X["week"] = X.index.week
X["day"] = X.index.dayofweek
plot_periodogram(average_sales);

#The periodogram agrees with the seasonal plots above: a strong weekly season.
#The weekly season we'll model with indicators. 

In [None]:
#Create seasonal features

y=average_sales.copy()

dp = DeterministicProcess(
    index=y.index,
    constant=True,               # dummy feature for bias (y-intercept)
    order=1,                     # trend (order 1 means linear)
    seasonal=True,               # weekly seasonality (indicators)
    drop=True,                   # drop terms to avoid collinearity
)

# `in_sample` creates features for the dates given in the `index` argument
X = dp.in_sample()

# The intercept is the same as the `const` feature from
# DeterministicProcess. LinearRegression behaves badly with duplicated
# features, so we need to be sure to exclude it here.
model = LinearRegression(fit_intercept=False)
model.fit(X, y)

y_pred = pd.Series(model.predict(X), index=X.index)
ax = average_sales.plot(style=".", color="0.5", title="Tunnel Traffic - Linear Trend")
_ = y_pred.plot(ax=ax, linewidth=3, label="Trend")

In [None]:
# Check out the deseasonalised Peridogram
y_deseason = y - y_pred

fig, (ax1, ax2) = plt.subplots(2, 1, sharex=True, sharey=True, figsize=(10, 7))
ax1 = plot_periodogram(y, ax=ax1)
ax1.set_title("Product Sales Frequency Components")
ax2 = plot_periodogram(y_deseason, ax=ax2);
ax2.set_title("Deseasonalized");

In [None]:
#Create 7-day moving average
y_ma = y.rolling(window=7,center=True).mean()
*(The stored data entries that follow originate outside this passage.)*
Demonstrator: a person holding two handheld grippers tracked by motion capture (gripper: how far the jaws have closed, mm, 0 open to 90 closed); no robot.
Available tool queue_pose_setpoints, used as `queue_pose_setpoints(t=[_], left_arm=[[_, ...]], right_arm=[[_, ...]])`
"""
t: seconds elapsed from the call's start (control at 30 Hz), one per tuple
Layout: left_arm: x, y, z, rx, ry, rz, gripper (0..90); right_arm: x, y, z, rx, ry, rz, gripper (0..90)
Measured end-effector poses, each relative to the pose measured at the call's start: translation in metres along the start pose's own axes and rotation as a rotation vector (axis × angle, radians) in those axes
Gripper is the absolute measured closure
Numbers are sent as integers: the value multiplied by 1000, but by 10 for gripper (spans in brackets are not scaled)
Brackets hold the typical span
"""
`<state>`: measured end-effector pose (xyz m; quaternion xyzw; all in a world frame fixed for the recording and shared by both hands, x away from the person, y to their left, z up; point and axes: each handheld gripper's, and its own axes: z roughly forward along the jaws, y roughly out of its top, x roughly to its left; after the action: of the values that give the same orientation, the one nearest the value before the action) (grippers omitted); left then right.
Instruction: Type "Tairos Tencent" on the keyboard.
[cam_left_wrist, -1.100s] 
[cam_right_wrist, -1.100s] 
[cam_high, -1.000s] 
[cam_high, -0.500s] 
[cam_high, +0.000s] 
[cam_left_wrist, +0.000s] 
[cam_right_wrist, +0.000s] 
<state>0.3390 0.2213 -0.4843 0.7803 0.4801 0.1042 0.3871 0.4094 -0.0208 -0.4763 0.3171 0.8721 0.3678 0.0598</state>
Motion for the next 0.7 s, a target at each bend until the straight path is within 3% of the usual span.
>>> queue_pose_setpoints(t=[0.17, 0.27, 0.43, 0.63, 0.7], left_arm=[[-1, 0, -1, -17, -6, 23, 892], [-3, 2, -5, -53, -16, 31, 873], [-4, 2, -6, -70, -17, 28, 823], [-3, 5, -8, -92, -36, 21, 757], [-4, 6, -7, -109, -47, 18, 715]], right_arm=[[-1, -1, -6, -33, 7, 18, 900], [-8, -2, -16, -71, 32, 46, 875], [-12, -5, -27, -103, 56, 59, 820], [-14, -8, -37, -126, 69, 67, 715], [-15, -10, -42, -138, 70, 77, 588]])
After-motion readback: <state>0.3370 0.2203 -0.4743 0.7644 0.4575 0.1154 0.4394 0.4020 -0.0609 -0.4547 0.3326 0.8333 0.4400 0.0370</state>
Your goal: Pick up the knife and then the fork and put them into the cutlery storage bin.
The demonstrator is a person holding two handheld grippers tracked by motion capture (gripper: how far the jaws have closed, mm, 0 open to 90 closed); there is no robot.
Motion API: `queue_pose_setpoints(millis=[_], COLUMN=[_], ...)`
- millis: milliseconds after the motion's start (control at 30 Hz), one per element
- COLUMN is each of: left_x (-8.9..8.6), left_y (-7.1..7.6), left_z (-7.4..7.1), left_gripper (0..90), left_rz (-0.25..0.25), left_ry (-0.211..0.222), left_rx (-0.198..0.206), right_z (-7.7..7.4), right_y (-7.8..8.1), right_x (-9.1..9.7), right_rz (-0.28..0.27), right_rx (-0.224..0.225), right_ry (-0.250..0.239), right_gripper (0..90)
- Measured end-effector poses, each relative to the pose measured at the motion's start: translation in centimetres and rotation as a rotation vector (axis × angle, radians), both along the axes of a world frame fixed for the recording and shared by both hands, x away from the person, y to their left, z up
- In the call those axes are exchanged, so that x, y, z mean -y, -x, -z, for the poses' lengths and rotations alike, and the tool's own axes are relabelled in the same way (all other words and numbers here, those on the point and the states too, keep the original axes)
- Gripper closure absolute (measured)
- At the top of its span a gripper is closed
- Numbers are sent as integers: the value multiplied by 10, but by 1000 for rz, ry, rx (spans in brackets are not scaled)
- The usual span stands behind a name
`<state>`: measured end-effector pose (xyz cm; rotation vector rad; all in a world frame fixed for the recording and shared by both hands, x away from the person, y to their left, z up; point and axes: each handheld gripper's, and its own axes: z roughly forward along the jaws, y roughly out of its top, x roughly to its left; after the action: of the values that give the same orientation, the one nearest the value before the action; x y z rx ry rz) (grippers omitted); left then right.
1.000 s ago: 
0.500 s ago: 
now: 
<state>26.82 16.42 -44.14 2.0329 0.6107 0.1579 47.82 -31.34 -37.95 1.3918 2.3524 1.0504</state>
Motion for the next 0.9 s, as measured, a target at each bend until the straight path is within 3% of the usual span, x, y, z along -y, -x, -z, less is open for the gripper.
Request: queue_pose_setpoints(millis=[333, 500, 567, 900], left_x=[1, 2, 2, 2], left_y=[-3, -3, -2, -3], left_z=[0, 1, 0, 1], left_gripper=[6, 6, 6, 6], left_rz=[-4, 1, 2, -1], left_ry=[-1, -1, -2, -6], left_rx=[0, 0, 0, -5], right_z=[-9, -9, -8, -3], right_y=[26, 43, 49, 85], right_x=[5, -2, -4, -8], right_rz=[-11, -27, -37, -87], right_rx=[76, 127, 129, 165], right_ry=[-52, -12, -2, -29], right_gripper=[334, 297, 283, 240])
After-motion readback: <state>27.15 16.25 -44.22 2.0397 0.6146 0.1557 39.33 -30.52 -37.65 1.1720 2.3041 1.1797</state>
fig, (ax3, ax4) = plt.subplots(2, 1,figsize=(10, 7))
ax3 = y_deseason.plot(ax=ax3)
ax3.set_title("Deseasonalised");
ax4 = y_ma.plot(ax=ax4)
ax3.set_title("7-day moving average");

In [None]:
#Examine serial dependence

from learntools.time_series.utils import plot_lags, make_lags, make_leads
from statsmodels.graphics.tsaplots import plot_pacf

plot_pacf(y_deseason, lags=8);
plot_lags(y_deseason, lags=8, nrows=2);

#The correlogram and lag plots indicates that none of the lags are significant.

In [None]:
#The competition dataset includes a time series that could potentially be useful as a leading indicator -- the onpromotion series, which contains the number of items on a special promotion that day. 
#Since the company itself decides when to do a promotion, there's no worry about "lookahead leakage"; we could use Tuesday's onpromotion value to forecast sales on Monday, for instance.
onpromotion = (
    store_sales['onpromotion']
    .groupby('date').mean()
    .squeeze()
).loc['2017']

# Drop the New Year outlier
plot_lags(x=onpromotion.iloc[1:], y=y_deseason.iloc[1:], lags=3, leads=3, nrows=1);

#The lag plot indicates that onpromotion may not be correlated with average sales. This suggests that onpromotion may not be useful as feature.

In [None]:
#The competition dataset also includes a time series that could potentially be useful as a leading indicator -- the oil series, which shows the daily oil prices
oil_full = pd.read_csv(
    comp_dir / 'oil.csv',
    usecols=['dcoilwtico','date'],
    dtype={
        'dcoilwtico': 'float32',
    },
    parse_dates=['date'],
    infer_datetime_format=True,
)

idx = pd.date_range('01-01-2013', '31-08-2017')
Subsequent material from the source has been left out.